Id. 516 Pa. at 516-517, 533 A.2d at 435.
Until recently, the law was clear that an antenuptial agreement was valid and would be enforced unless there was both a failure to make reasonable provision for a spouse and a failure to make full and fair disclosure of a spouse’s financial condition. See: In re Hillegass Estate, 431 Pa. 144, 244 A.2d 672 (1968). In In re Estate of Geyer, supra, three justices opined that disclosure should include *398“both the general financial pictures of the parties involved, and evidence that the parties are aware of the statutory-rights which they are relinquishing.” Id., 516 Pa. at 506, 533 A.2d at 429-430 (footnote omitted). Because this was only a plurality view, it did not alter the prior law, as reviewed and articulated in Hillegass.
Despite the fact that Pennsylvania law was controlled by Hillegass, the majority of a panel of the Superior Court, in Simeone v. Simeone, 380 Pa.Super. 37, 551 A.2d 219 (1988), concluded that the Supreme Court had “expanded the concept of full and fair disclosure to encompass, not only disclosure of assets, but also, disclosure of statutory rights.” Id., 380 Pa.Superior Ct. at 43, 551 A.2d at 222. This, in my judgment, was erroneous. The majority in the instant case, although acknowledging that Geyer was a plurality opinion, concludes that the opinion by the Superior Court in Simeone is precedential and must be followed.
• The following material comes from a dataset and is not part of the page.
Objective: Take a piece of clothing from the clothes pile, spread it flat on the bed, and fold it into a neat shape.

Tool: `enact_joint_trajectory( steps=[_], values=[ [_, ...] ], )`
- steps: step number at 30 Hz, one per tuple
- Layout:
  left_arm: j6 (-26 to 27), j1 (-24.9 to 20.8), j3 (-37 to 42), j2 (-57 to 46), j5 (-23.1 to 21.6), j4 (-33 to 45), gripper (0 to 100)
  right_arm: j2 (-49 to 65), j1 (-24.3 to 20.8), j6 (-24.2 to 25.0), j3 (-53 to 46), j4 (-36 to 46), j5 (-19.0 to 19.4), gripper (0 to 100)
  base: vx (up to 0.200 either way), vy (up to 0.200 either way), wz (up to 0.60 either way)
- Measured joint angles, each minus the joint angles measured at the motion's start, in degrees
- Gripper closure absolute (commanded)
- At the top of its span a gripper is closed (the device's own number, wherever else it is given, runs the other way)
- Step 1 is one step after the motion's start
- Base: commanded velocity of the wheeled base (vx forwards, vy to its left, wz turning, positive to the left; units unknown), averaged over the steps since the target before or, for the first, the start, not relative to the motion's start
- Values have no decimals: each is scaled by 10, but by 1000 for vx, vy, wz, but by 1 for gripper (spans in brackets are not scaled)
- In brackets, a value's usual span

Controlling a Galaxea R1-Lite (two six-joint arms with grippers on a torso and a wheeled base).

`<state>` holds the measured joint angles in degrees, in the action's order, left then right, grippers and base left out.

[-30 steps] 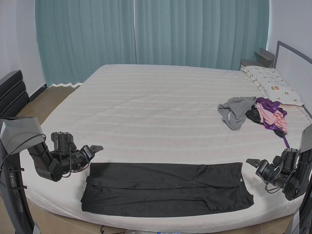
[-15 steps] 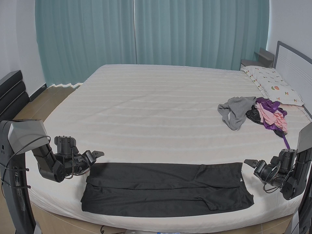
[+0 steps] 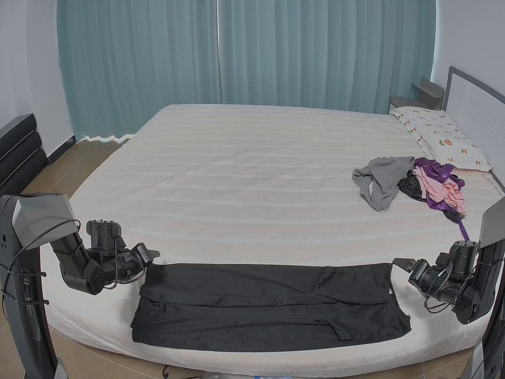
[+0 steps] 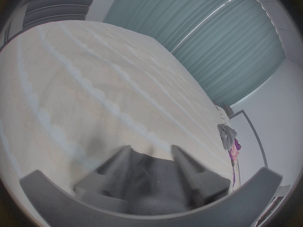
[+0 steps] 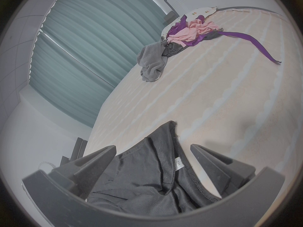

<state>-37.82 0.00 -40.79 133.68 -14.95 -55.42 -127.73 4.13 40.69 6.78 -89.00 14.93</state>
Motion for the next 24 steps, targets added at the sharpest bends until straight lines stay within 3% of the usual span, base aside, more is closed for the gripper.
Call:
enact_joint_trajectory(
  steps=[8, 16, 24],
  values=[
    [0, 12, 3, 4, 0, 0, 100, 4, -17, 0, 9, 0, 1, 0, 0, 0, 0],
    [-7, 29, 3, 4, 0, -1, 100, -12, -70, -2, 71, 3, 0, 0, 0, 0, 0],
    [-14, 32, 3, 4, 1, -1, 100, -48, -102, -9, 151, 71, 1, 0, 0, 0, 0]
  ],
)
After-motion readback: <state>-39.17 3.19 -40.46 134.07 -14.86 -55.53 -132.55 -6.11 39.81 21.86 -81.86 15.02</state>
I disagree. The law in Pennsylvania is that articulated by the Supreme Court in Hillegass. That law was not changed by the Supreme Court in Geyer and could not be changed by the Superior Court, an intermediate appellate court, in Simeone.
According to existing law, the antenuptial agreement in the instant case is valid if reasonable provision was made for appellant or, if not, execution of the agreement was preceded by a full and fair disclosure of his wife’s financial condition. It is clear that reasonable provision was not made for the husband. However, the trial court found that a full and fair disclosure had been made. This finding is supported by competent evidence; and, therefore, the record reveals no basis for disturbing the court’s finding.
For the foregoing reasons, I concur in the result. Whether one measures the antenuptial agreement according to traditional principles of contract law or by the law articulated in Hillegass Estate, supra, it passes muster. In either event, it is unnecessary to determine whether appellant was specifically advised of the statutory rights which he would otherwise have enjoyed in his wife’s estate.